3. Get your firmware - While you can use most firmwares out there, we will use Marlin as an example. Download and extract Marlin from the link above
or any other forks of the firmware that you prefer/need.
4. Upload firmware - Run the Arduino IDE (arduino.exe).
Select your board - Click on Tools -->Board -->Arduino Mega 2560,
Select your serial port - Click on Tools-->Serial Port-->(select your COM port for the X3 USB, you can check this in Device manager)
On Arduino click File-->Open -- then point to your Marlin Download and select Marlin.pde. With Marlin loaded on the IDE window, click on the tab that says "configuration.h". These are the basic entries that you need to change to get the X3 working.
- #define BAUDRATE 250000 //Default. This will work fine for the X3
- #define MOTHERBOARD BOARD_AZTEEG_X3 //This will select board 67 per boards.h
- #define TEMP_SENSOR_0 6 //Hot end thermistor. If you have the 100K Epcos included in the bundle "6" is the correct entry or see list. Confirm with your products instructions.
- #define TEMP_SENSOR_1 0
- #define TEMP_SENSOR_2 0
- #define TEMP_SENSOR_BED 6 //Heated bed thermistor. If you have the 100K Epcos included in the bundle "6" is the correct entry or see list. Confirm with your products instructions.
These entries are the only ones you need just to get the X3 running. Once you get it to upload you can now test most features of the board. You will need to tweak the settings on the configuration file for your printer.
5. Upload(or compile to test) Marlin - While still on the Arduino window
Click on the Triangle inside the circle to do a test compile, this makes sure that the firmware does not contain errors( you can skip this)
Click on the arrow pointing to the right inside a square frame to upload firmware to the board. If everything goes well you'll see a "Done Uploading" message near the bottom of the Arduino window.

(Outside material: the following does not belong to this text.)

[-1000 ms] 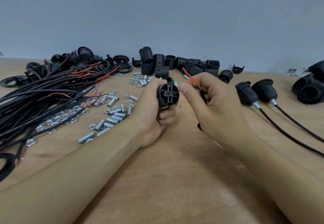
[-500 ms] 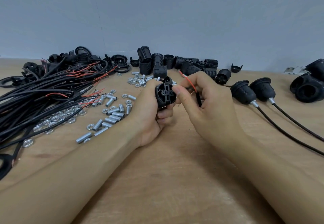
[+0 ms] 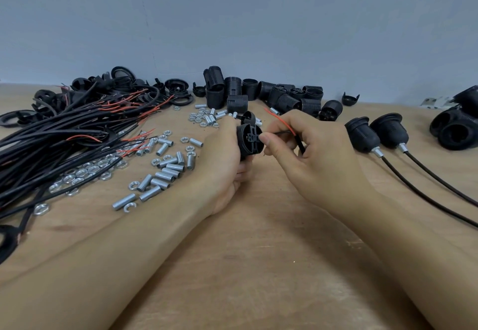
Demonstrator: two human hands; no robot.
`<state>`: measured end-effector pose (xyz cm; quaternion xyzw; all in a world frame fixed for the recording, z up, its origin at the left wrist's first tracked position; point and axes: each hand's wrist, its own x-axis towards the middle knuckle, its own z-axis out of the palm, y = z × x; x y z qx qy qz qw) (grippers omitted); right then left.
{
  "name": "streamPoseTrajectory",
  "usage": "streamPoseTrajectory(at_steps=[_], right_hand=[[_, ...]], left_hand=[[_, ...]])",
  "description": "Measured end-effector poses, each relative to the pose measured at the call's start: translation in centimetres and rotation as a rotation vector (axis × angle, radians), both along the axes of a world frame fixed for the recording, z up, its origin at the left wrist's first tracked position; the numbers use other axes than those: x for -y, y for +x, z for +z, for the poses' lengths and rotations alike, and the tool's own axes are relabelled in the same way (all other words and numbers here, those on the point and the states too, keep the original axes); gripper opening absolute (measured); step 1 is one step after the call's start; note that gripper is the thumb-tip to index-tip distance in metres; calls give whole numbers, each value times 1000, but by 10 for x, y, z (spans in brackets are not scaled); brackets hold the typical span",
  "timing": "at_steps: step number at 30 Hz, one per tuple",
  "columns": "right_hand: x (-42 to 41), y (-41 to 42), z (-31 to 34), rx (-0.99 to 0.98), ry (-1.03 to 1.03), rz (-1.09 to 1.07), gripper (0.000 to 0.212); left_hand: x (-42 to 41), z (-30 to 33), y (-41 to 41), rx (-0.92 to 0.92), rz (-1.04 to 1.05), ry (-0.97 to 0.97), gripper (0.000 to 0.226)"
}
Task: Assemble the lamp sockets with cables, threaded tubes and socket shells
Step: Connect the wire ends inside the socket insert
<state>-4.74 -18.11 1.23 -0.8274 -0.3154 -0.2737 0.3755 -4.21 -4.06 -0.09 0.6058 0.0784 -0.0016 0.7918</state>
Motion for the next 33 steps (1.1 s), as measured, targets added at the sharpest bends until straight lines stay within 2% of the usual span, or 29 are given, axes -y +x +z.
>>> streamPoseTrajectory(at_steps=[6, 9, 15, 18, 25, 33], right_hand=[[-3, -1, -2, -44, 81, 13, 6], [0, -1, -1, -71, 55, 58, 5], [2, -2, 0, -98, 44, 131, 6], [0, -2, -1, -87, 50, 146, 6], [0, -3, -2, -23, -4, 97, 6], [-3, -3, 0, -48, 59, 118, 6]], left_hand=[[2, -2, 0, 15, 39, 32, 40], [3, -2, 0, 39, 54, 65, 36], [-2, -2, -1, 59, -22, 60, 35], [-4, 0, 0, 43, -91, 43, 38], [-3, 0, -1, 27, -53, 73, 31], [-6, 2, -2, 40, -127, -16, 47]])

6. Download and install Host software - You can either use Pronterface(printrun) or repetier host for this. We will use pronterface as an example. Download from the link above.
Please go through the read me on how to install as it does have a couple of dependencies. After installing everything, run pronterface and try connecting to your X3. On the pronterface window, click and select your COM port for X3 and next to it is the baud rate you set on the Marlin Configuration.h page (250000). Click connect to establish communication with your board, if everything goes well you will see a message saying "Printer Online" on the lower left of the window. You may also see errors if you have not correctly configured the thermistors or endstops. At this point you can now go back and configure Marlin again to fine tune and calibrate you printer. You also need to install the drivers and Mosfet connections.

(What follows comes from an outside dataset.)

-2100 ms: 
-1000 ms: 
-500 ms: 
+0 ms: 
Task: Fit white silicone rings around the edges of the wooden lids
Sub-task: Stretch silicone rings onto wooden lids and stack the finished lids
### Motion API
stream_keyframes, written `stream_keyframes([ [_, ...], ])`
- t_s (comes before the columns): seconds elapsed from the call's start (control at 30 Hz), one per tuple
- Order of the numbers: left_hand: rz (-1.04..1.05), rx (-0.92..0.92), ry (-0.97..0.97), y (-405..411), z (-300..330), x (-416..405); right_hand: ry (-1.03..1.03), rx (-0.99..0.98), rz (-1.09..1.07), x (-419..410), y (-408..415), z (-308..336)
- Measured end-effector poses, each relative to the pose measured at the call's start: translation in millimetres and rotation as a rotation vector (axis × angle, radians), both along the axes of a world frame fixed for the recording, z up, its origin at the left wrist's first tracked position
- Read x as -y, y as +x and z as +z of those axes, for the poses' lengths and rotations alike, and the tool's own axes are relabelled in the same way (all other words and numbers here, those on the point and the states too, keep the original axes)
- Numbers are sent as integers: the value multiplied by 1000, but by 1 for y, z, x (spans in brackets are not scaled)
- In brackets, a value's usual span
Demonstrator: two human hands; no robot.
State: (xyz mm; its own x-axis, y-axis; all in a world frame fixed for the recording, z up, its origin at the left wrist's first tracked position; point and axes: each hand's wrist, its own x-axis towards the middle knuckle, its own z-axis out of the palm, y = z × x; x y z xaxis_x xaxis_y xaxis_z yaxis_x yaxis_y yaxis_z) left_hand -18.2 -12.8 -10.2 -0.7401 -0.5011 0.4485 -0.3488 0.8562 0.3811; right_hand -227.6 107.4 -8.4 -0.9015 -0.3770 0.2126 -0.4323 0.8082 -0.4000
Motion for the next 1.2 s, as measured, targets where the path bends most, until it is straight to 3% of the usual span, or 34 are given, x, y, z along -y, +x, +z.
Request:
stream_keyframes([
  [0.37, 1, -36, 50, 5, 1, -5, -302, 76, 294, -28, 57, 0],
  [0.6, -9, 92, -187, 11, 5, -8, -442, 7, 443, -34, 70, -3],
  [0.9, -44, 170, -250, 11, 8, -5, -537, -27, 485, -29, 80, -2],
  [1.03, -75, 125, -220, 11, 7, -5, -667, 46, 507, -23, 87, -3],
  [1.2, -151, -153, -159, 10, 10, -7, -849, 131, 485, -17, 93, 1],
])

The following pins can be used to access some of the additional features. They are defined automatically when using Repetier-Firmware motherboard 34.
In Marlin, add the following to the pins.h
Scroll down to "if (IS_RAMPS && !MB(RAMPS_OLD)) || MB(3DRAG) || MB(AZTEEG_X3) || MB(AZTEEG_X3_PRO)"

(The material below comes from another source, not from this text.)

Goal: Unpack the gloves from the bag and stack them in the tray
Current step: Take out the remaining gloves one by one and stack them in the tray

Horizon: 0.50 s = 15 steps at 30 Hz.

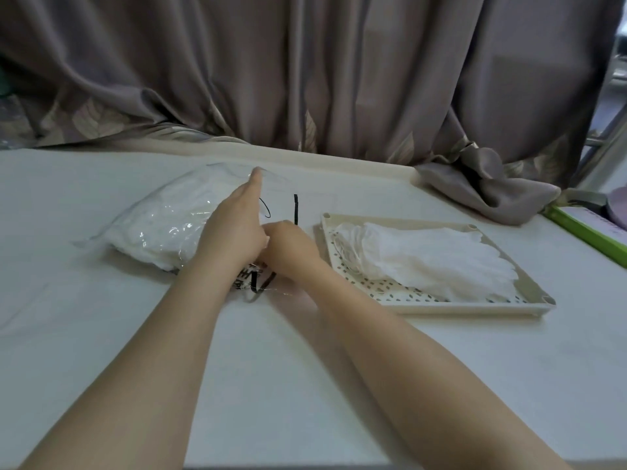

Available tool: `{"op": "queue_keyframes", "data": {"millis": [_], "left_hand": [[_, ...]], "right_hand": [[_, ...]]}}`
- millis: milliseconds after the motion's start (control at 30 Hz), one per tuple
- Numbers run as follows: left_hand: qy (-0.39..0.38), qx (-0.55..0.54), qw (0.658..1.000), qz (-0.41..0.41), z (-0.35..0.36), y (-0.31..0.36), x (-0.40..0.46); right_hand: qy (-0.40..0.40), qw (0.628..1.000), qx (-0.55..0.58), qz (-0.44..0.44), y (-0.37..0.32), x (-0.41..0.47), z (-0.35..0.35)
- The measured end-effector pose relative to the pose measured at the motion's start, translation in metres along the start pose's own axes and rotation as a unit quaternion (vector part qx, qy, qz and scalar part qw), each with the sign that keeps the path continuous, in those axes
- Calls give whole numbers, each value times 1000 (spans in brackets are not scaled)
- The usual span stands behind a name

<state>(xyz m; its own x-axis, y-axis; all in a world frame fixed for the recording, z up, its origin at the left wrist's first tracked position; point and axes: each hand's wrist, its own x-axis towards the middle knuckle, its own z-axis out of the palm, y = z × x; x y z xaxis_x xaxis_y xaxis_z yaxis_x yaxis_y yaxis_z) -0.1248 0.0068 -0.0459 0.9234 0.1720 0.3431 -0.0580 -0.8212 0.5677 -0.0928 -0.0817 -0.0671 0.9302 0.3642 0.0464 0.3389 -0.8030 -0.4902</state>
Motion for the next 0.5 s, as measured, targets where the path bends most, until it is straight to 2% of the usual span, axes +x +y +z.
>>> {"op": "queue_keyframes", "data": {"millis": [200, 300, 400, 500], "left_hand": [[-24, 3, 999, 24, 8, -6, 1], [-40, 12, 999, 34, 13, -9, 4], [-58, 50, 997, 28, 17, -12, 5], [-43, 77, 996, 24, 21, -18, 7]], "right_hand": [[57, 996, -67, -24, 4, -1, 3], [119, 990, 67, -18, 10, 0, -7], [170, 966, 192, -14, 12, -3, -21], [200, 938, 282, -6, 16, -9, -29]]}}
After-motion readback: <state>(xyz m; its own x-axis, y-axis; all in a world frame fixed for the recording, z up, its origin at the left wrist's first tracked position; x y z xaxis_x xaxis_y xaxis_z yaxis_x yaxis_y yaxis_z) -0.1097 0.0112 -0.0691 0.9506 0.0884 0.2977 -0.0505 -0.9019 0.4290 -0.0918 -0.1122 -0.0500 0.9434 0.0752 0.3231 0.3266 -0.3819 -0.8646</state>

Add these after the "else" (not in the 3DRAG)
- FAN_PIN 5 \\If using D4 for the 5V fan, use 4 here.
- LIGHT_PIN 6
- BEEPER_PIN 33
- BEEPER_TYPE 1
An sdfatlib error may occur when compiling the Repetier Firmware with Motherboard 34 on Linux. You can work around this by either using Firmware 33 or by editing the pins.h file around Line 419 to set SDSUPPORT to false. If a solution that allows the use of the SDSUPPORT can be found, please post.
Wiring Diagram V1.1 Errata
Pg. 2 - Top Cover On the wiring diagram for pins D16 and D17 on the expansion board they are listed as 16 on top and 17 on bottom. This is actually inverted. You can test these with G-Code. M42 P17 S255 will turn pin 17 on and M42 P17 S0 will turn it off.